🤖 AI Summary
To address three key challenges in molecular docking—chemically implausible ligand poses, poor generalization across unseen targets, and high computational cost—this work introduces the first SE(3)-manifold diffusion-based fragmental generation model. Methodologically, we propose a chemistry-aware rigid fragment decomposition scheme that partitions ligands into topologically stable subunits; these fragments are then reassembled within the protein binding pocket via an equivariant denoising framework incorporating geometric priors on SE(3). Our model achieves state-of-the-art performance on the PoseBusters benchmark, surpassing traditional physics-based methods for the first time: it attains a 79.9% Top-1 success rate (RMSD < 2 Å and PB-valid), outperforming existing deep learning models by 12.7–30.8 percentage points. Moreover, it demonstrates strong zero-shot generalization to unseen protein targets, validating its robustness and scalability. This represents a significant advance in geometry-aware, generative modeling for structure-based drug design.
📝 Abstract
Determining the binding pose of a ligand to a protein, known as molecular docking, is a fundamental task in drug discovery.
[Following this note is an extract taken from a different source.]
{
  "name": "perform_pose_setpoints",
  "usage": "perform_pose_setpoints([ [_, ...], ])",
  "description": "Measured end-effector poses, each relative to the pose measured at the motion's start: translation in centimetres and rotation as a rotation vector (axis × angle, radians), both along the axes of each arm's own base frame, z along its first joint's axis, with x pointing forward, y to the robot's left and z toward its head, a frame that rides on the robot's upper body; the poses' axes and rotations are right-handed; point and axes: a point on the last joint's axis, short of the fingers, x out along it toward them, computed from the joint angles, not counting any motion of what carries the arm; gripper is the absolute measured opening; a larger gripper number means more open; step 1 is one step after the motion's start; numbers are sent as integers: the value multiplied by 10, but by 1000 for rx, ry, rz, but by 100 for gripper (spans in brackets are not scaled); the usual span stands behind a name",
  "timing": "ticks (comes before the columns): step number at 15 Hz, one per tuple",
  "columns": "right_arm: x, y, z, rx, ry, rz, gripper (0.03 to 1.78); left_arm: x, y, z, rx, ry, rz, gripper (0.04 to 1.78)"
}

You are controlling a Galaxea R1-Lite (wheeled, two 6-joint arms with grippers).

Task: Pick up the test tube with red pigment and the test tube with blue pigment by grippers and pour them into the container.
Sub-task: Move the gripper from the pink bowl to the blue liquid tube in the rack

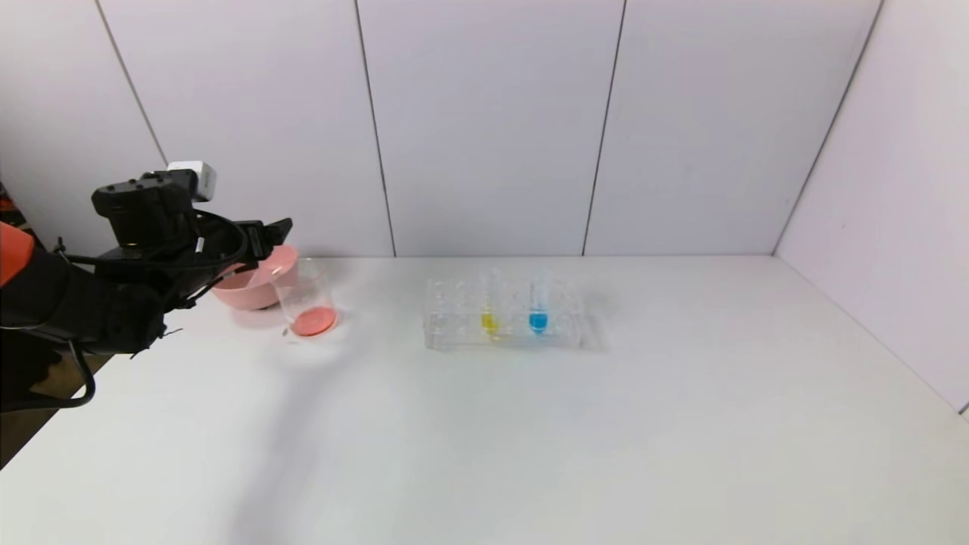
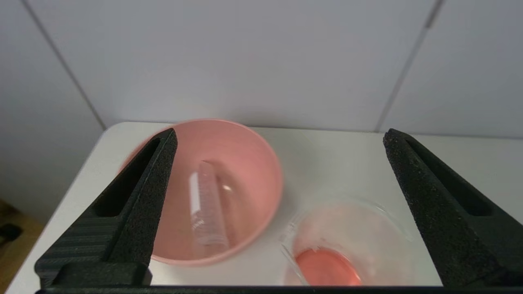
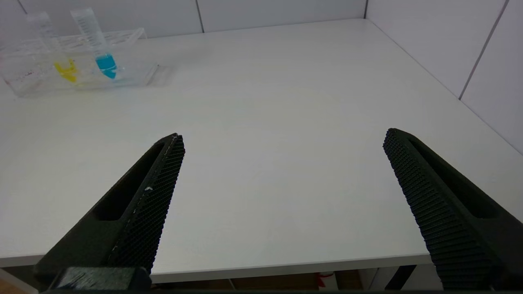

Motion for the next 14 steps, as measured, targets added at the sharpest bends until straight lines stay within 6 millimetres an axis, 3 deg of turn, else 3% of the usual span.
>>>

Generative approaches promise faster, improved, and more diverse pose sampling than physics-based methods, but are often hindered by chemically implausible outputs, poor generalisability, and high computational cost. To address these challenges, we introduce a novel fragmentation scheme, leveraging inductive biases from structural chemistry, to decompose ligands into rigid-body fragments. Building on this decomposition, we present SigmaDock, an SE(3) Riemannian diffusion model that generates poses by learning to reassemble these rigid bodies within the binding pocket. By operating at the level of fragments in SE(3), SigmaDock exploits well-established geometric priors while avoiding overly complex diffusion processes and unstable training dynamics. Experimentally, we show SigmaDock achieves state-of-the-art performance, reaching Top-1 success rates (RMSD<2&PB-valid) above 79.9% on the PoseBusters set, compared to 12.7-30.8% reported by recent deep learning approaches, whilst demonstrating consistent generalisation to unseen proteins. SigmaDock is the first deep learning approach to surpass classical physics-based docking under the PB train-test split, marking a significant leap forward in the reliability and feasibility of deep learning for molecular modelling.